I have a DELETE queries in Redshift that takes up to 40 seconds in productions. The queries are created programatically is looks like
EXPLAIN DELETE FROM platform.myTable WHERE id IN ('77258ef98a7a87a0.W01.7388.c930db5e66203047','77258ef98319adc4.W01.73ad.c930db5e66203047','77258ef97d8ff761.W01.73be.c930db5e66203047','77258ef985a5c1be.W01.738a.c930db5e66203047')
And the result of the EXPLAIN query shows
XN Seq Scan on mytable (cost=0.00..23725.54 rows=5 width=6)
Filter: (((id)::text = '77258ef97d8ff761.W01.73be.c930db5e66203047'::text) OR ((id)::text = '77258ef98319adc4.W01.73ad.c930db5e66203047'::text) OR ((id)::text = '77258ef985a5c1be.W01.738a.c930db5e66203047'::text) OR ((id)::text = '77258ef98a7a87a0.W01.7388.c930db5e66203047'::text))

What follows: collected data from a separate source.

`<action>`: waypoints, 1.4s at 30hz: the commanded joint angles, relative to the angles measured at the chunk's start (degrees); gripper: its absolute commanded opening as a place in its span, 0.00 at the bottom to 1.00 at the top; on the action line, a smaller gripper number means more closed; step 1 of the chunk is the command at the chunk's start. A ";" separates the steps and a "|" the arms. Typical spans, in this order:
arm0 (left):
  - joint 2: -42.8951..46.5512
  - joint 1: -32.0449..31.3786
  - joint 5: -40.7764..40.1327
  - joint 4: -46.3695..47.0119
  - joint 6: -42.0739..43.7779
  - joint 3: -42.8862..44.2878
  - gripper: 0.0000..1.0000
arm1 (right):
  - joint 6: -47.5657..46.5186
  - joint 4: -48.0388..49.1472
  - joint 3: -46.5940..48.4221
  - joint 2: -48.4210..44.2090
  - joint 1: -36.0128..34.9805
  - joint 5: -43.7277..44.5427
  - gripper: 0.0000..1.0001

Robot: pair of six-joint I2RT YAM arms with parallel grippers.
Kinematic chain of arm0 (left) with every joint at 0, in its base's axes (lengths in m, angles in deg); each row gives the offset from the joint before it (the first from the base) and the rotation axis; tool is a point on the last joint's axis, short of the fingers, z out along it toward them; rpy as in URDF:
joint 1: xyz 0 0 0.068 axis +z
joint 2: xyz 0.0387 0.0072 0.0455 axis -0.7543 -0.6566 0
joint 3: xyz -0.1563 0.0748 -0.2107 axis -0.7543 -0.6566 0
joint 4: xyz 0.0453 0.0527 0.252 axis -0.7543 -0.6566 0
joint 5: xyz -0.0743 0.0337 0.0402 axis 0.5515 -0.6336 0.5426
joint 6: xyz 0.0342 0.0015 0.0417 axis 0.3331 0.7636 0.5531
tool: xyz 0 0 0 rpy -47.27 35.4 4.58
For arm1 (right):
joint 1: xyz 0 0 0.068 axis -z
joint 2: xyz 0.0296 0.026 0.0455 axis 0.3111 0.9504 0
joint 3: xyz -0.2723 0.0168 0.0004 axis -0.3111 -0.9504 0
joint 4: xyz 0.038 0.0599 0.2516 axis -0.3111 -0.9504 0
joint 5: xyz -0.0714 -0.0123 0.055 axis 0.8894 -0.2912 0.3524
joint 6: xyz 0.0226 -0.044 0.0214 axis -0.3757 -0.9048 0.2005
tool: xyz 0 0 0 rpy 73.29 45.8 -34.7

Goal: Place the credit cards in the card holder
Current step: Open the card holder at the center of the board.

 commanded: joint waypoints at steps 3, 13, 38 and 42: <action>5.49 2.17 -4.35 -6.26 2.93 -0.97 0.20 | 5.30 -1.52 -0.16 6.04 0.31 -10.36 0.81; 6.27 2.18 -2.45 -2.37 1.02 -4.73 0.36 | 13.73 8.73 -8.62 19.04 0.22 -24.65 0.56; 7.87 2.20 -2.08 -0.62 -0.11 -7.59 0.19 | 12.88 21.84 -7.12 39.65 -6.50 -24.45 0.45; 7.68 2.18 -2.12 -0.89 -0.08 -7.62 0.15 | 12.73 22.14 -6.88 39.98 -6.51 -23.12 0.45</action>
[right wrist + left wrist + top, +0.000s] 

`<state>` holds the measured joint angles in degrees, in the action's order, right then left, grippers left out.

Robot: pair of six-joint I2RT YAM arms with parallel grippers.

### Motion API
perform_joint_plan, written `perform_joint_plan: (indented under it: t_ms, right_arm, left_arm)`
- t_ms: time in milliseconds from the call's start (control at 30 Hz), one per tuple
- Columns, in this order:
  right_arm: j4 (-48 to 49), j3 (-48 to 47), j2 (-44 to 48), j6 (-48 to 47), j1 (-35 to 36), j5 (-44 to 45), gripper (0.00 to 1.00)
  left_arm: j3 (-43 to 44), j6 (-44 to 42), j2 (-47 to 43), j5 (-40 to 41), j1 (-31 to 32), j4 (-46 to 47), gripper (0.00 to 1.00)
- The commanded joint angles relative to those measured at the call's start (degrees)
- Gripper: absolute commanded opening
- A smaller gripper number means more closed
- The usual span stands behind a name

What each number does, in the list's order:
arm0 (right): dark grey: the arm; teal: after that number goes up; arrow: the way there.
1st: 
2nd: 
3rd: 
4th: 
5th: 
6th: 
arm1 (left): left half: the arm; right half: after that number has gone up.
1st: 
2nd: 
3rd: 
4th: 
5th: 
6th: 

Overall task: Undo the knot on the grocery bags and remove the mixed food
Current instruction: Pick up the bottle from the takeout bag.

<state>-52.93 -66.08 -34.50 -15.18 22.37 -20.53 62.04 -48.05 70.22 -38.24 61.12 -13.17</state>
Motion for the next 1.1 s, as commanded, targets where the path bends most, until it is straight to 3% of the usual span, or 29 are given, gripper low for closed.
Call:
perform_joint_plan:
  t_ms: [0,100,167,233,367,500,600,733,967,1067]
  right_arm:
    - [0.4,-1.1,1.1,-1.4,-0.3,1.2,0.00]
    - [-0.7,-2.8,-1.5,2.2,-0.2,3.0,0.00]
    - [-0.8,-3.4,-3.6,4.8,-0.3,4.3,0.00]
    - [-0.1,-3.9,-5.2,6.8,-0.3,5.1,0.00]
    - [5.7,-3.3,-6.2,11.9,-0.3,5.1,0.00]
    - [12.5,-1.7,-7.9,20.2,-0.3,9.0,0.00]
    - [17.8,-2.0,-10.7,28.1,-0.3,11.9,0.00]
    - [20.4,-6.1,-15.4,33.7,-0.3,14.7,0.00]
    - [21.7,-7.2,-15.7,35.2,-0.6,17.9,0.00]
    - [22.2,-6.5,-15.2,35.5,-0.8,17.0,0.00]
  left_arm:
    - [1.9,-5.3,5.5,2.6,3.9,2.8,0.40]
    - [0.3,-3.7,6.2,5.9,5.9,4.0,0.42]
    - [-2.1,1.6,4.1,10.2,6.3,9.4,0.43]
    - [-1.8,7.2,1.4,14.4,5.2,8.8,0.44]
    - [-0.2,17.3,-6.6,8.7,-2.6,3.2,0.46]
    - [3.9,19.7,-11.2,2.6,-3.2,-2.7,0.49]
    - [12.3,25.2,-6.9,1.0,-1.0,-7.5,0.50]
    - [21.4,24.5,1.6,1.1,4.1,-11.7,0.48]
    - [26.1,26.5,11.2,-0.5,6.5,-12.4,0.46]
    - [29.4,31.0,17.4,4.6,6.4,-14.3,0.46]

And my table schema looks like
CREATE TABLE IF NOT EXISTS platform.myTable(
userId varchar(150) encode lzo,
eventTime timestamp encode delta32k,
id varchar(150) encode lzo,
typeId varchar(150) encode lzo,
...
)
distkey (typeId)
compound sortkey (eventTime, typeId, userId ... id);
Would adding a primary key of 'id' to the table make the DELETE query a point looking up instead of a scan and filter operation?